Such a Quiet Place by Megan Miranda

CHAPTER 25

IHAD THE BOX WITH the carbon monoxide detector tucked under one arm, and I fumbled for the phone in my back pocket.

“Hello?” a woman’s voice called from the bottom of the stairs. “Is someone in here?”

“Charlotte?” I called back, heading for the stairs.

She was all in shadow, standing on the second step from the bottom. “Oh my God,” she said, stepping back, laughing slightly to herself. “You scared me to death.
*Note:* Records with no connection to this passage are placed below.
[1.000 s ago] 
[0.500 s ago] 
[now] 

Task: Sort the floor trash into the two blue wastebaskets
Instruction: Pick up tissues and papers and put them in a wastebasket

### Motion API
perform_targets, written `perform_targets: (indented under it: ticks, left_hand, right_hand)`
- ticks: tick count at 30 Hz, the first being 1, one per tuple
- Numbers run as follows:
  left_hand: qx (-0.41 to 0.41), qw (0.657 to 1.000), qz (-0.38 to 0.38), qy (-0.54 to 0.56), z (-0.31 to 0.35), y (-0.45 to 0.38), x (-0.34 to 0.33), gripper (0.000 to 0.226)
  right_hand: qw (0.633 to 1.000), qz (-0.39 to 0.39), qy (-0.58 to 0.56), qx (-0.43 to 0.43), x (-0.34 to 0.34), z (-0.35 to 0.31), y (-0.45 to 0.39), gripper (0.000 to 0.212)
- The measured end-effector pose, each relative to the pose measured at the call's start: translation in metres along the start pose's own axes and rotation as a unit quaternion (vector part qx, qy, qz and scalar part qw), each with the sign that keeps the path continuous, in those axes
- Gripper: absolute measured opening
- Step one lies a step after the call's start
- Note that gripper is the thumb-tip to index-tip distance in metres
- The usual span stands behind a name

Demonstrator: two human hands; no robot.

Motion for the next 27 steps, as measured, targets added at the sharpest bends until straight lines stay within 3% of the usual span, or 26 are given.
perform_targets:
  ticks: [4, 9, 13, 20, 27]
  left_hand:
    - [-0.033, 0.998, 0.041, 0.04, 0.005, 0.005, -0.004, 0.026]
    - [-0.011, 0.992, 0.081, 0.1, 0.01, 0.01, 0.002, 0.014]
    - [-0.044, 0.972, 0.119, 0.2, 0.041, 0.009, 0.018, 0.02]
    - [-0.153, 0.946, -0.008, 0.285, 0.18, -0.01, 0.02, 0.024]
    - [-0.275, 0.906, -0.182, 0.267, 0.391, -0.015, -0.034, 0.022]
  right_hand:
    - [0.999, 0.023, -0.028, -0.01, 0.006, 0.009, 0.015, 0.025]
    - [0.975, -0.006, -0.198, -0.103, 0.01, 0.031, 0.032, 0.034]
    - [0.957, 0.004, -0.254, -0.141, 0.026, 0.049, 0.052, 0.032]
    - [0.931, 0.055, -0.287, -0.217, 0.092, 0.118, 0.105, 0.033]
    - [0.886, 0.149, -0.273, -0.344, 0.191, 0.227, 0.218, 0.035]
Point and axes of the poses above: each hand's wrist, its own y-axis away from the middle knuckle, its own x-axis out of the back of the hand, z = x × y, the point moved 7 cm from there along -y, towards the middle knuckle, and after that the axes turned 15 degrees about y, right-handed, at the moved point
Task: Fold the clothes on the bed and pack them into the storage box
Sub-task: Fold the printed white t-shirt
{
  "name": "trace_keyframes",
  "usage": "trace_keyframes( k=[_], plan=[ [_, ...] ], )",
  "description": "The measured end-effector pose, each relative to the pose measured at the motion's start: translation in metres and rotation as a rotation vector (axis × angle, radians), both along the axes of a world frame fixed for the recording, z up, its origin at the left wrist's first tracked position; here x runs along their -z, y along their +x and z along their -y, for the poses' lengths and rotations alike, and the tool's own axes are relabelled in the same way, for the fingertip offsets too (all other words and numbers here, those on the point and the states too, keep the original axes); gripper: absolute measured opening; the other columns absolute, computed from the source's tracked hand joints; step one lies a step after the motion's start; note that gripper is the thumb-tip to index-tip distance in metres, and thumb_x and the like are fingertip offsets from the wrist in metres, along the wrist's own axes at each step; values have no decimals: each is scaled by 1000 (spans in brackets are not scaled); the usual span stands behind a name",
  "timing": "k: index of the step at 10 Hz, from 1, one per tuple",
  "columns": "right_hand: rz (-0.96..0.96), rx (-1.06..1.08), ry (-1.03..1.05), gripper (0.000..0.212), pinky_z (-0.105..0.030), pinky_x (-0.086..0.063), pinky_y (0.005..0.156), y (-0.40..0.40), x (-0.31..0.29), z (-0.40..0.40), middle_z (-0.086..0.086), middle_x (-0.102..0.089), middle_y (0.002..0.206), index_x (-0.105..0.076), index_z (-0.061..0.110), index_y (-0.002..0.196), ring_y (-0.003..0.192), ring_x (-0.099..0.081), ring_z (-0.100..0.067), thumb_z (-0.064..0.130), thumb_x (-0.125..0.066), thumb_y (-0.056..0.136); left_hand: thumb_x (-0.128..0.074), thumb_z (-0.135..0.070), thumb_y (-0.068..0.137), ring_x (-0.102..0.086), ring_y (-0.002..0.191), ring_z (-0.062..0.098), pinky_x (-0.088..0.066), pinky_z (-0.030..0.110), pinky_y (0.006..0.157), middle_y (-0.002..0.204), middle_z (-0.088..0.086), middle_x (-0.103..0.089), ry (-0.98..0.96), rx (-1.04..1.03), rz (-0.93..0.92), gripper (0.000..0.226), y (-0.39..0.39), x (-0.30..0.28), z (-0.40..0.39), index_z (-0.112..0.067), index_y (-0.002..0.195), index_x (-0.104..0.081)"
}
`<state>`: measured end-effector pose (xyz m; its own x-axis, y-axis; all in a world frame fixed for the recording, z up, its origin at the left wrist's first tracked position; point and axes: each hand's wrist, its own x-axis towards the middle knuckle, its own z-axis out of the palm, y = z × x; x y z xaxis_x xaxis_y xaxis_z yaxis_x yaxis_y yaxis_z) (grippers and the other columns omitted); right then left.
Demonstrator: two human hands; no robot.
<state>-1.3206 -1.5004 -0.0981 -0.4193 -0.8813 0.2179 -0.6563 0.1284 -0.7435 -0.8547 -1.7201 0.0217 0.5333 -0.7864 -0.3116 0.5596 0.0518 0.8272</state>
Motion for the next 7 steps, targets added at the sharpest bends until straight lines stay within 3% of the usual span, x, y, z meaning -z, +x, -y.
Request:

What are you doing in here, Harper?”

I descended the steps, though she still had a grip on the railing, like she needed it to orient herself in the dark.

“I found something,” I said, arm tight around the box. Proof. Proof that Ruby was innocent.

“In here?” she asked. “Did you break in here? I heard something, and the back door…”

I looked down the hall, where the back door was fully ajar. “No,” I said. “Ruby did.”

Charlotte scoffed. “Of course she did.” Even in the dark, I could see her hair moving over her shoulders as she shook her head. “And what’s that, Harper?” She pointed to the box under my arm. But there were things I had to explain to her first. Things I had to know.

“Can we just… can we get out of here? Go back to my place?” It was so hot, and I couldn’t breathe inside this house, and I couldn’t read the expression on her face.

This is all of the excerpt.